▶ **About this task**
Down to the final line, write out the data below exactly.

▶ **Information provided**
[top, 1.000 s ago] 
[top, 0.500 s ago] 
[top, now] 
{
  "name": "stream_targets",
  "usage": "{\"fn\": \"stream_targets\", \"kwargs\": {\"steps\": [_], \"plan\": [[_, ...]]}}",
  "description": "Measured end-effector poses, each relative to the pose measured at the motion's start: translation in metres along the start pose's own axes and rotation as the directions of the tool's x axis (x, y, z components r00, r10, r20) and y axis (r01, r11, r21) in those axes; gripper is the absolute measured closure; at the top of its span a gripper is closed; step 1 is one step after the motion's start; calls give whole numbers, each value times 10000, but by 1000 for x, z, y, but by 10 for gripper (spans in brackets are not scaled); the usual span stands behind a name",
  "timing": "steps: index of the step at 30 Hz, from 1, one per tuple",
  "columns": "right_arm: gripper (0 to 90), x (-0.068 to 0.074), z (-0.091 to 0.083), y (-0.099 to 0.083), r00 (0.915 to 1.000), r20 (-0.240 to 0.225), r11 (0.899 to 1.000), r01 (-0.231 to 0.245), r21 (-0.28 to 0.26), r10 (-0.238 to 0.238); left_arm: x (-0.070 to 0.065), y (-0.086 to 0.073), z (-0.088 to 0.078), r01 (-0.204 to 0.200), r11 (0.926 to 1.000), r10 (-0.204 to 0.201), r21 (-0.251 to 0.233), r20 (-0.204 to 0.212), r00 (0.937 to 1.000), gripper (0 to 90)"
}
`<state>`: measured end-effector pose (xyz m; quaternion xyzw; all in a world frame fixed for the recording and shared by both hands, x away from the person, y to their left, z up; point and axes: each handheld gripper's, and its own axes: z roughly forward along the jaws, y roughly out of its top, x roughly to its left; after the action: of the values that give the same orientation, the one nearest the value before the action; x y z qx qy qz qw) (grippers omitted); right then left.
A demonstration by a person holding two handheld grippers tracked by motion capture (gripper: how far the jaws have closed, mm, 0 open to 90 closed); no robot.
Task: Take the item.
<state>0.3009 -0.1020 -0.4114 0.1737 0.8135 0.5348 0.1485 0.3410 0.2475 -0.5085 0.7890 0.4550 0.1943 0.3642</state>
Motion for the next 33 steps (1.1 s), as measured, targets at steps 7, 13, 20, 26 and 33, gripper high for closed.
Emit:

▶ **Result of this exercise**
[top, 1.000 s ago] 
[top, 0.500 s ago] 
[top, now] 
{
  "name": "stream_targets",
  "usage": "{\"fn\": \"stream_targets\", \"kwargs\": {\"steps\": [_], \"plan\": [[_, ...]]}}",
  "description": "Measured end-effector poses, each relative to the pose measured at the motion's start: translation in metres along the start pose's own axes and rotation as the directions of the tool's x axis (x, y, z components r00, r10, r20) and y axis (r01, r11, r21) in those axes; gripper is the absolute measured closure; at the top of its span a gripper is closed; step 1 is one step after the motion's start; calls give whole numbers, each value times 10000, but by 1000 for x, z, y, but by 10 for gripper (spans in brackets are not scaled); the usual span stands behind a name",
  "timing": "steps: index of the step at 30 Hz, from 1, one per tuple",
  "columns": "right_arm: gripper (0 to 90), x (-0.068 to 0.074), z (-0.091 to 0.083), y (-0.099 to 0.083), r00 (0.915 to 1.000), r20 (-0.240 to 0.225), r11 (0.899 to 1.000), r01 (-0.231 to 0.245), r21 (-0.28 to 0.26), r10 (-0.238 to 0.238); left_arm: x (-0.070 to 0.065), y (-0.086 to 0.073), z (-0.088 to 0.078), r01 (-0.204 to 0.200), r11 (0.926 to 1.000), r10 (-0.204 to 0.201), r21 (-0.251 to 0.233), r20 (-0.204 to 0.212), r00 (0.937 to 1.000), gripper (0 to 90)"
}
`<state>`: measured end-effector pose (xyz m; quaternion xyzw; all in a world frame fixed for the recording and shared by both hands, x away from the person, y to their left, z up; point and axes: each handheld gripper's, and its own axes: z roughly forward along the jaws, y roughly out of its top, x roughly to its left; after the action: of the values that give the same orientation, the one nearest the value before the action; x y z qx qy qz qw) (grippers omitted); right then left.
A demonstration by a person holding two handheld grippers tracked by motion capture (gripper: how far the jaws have closed, mm, 0 open to 90 closed); no robot.
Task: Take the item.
<state>0.3009 -0.1020 -0.4114 0.1737 0.8135 0.5348 0.1485 0.3410 0.2475 -0.5085 0.7890 0.4550 0.1943 0.3642</state>
Motion for the next 33 steps (1.1 s), as measured, targets at steps 7, 13, 20, 26 and 33, gripper high for closed.
Emit:

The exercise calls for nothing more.